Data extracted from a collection
_ _ _
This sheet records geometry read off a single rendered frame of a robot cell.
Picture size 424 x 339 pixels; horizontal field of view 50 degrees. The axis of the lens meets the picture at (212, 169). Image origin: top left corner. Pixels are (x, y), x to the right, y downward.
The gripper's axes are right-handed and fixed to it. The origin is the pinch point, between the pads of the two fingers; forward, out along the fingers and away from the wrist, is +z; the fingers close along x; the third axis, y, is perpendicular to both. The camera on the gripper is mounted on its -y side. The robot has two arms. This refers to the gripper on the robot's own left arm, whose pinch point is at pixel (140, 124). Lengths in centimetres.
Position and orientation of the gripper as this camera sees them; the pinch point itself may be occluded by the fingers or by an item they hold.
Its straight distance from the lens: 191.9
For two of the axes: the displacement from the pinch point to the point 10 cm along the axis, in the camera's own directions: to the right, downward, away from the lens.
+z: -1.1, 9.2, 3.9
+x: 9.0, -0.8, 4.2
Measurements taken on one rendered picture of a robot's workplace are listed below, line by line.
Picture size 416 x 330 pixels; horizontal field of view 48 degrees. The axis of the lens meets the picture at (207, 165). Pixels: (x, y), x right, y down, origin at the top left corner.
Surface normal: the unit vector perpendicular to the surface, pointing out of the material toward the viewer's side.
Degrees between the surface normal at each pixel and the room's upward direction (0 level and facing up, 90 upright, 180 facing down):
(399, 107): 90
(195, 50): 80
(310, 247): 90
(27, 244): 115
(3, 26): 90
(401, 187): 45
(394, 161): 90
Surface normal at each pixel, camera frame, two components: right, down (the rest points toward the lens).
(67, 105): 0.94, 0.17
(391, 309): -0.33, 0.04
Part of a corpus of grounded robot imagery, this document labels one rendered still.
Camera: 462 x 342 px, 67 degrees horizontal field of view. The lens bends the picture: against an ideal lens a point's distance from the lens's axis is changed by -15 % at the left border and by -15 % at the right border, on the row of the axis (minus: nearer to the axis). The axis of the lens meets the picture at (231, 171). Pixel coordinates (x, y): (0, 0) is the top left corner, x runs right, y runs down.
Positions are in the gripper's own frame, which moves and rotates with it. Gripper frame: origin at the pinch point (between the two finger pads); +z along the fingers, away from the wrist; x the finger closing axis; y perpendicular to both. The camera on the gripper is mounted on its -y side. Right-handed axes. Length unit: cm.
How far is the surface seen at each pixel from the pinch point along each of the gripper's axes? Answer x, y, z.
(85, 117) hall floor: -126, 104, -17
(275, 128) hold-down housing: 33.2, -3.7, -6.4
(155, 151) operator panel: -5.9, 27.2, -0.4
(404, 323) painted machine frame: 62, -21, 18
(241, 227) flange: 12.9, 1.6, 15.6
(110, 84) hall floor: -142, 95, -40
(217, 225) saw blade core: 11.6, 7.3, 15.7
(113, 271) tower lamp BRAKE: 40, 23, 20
_ _ _
> [Exercise aim] All of the records above are to be copied exactly.

> [Response]
This sheet records geometry read off a single rendered frame of a robot cell.
Picture size 424 x 339 pixels; horizontal field of view 50 degrees. The axis of the lens meets the picture at (212, 169). Image origin: top left corner. Pixels are (x, y), x to the right, y downward.
The gripper's axes are right-handed and fixed to it. The origin is the pinch point, between the pads of the two fingers; forward, out along the fingers and away from the wrist, is +z; the fingers close along x; the third axis, y, is perpendicular to both. The camera on the gripper is mounted on its -y side. The robot has two arms. This refers to the gripper on the robot's own left arm, whose pinch point is at pixel (140, 124). Lengths in centimetres.
Position and orientation of the gripper as this camera sees them; the pinch point itself may be occluded by the fingers or by an item they hold.
Its straight distance from the lens: 191.9
For two of the axes: the displacement from the pinch point to the point 10 cm along the axis, in the camera's own directions: to the right, downward, away from the lens.
+z: -1.1, 9.2, 3.9
+x: 9.0, -0.8, 4.2
Measurements taken on one rendered picture of a robot's workplace are listed below, line by line.
Picture size 416 x 330 pixels; horizontal field of view 48 degrees. The axis of the lens meets the picture at (207, 165). Pixels: (x, y), x right, y down, origin at the top left corner.
Surface normal: the unit vector perpendicular to the surface, pointing out of the material toward the viewer's side.
Degrees between the surface normal at each pixel and the room's upward direction (0 level and facing up, 90 upright, 180 facing down):
(399, 107): 90
(195, 50): 80
(310, 247): 90
(27, 244): 115
(3, 26): 90
(401, 187): 45
(394, 161): 90
Surface normal at each pixel, camera frame, two components: right, down (the rest points toward the lens).
(67, 105): 0.94, 0.17
(391, 309): -0.33, 0.04
Part of a corpus of grounded robot imagery, this document labels one rendered still.
Camera: 462 x 342 px, 67 degrees horizontal field of view. The lens bends the picture: against an ideal lens a point's distance from the lens's axis is changed by -15 % at the left border and by -15 % at the right border, on the row of the axis (minus: nearer to the axis). The axis of the lens meets the picture at (231, 171). Pixel coordinates (x, y): (0, 0) is the top left corner, x runs right, y runs down.
Positions are in the gripper's own frame, which moves and rotates with it. Gripper frame: origin at the pinch point (between the two finger pads); +z along the fingers, away from the wrist; x the finger closing axis; y perpendicular to both. The camera on the gripper is mounted on its -y side. Right-handed axes. Length unit: cm.
How far is the surface seen at each pixel from the pinch point along each of the gripper's axes? Answer x, y, z.
(85, 117) hall floor: -126, 104, -17
(275, 128) hold-down housing: 33.2, -3.7, -6.4
(155, 151) operator panel: -5.9, 27.2, -0.4
(404, 323) painted machine frame: 62, -21, 18
(241, 227) flange: 12.9, 1.6, 15.6
(110, 84) hall floor: -142, 95, -40
(217, 225) saw blade core: 11.6, 7.3, 15.7
(113, 271) tower lamp BRAKE: 40, 23, 20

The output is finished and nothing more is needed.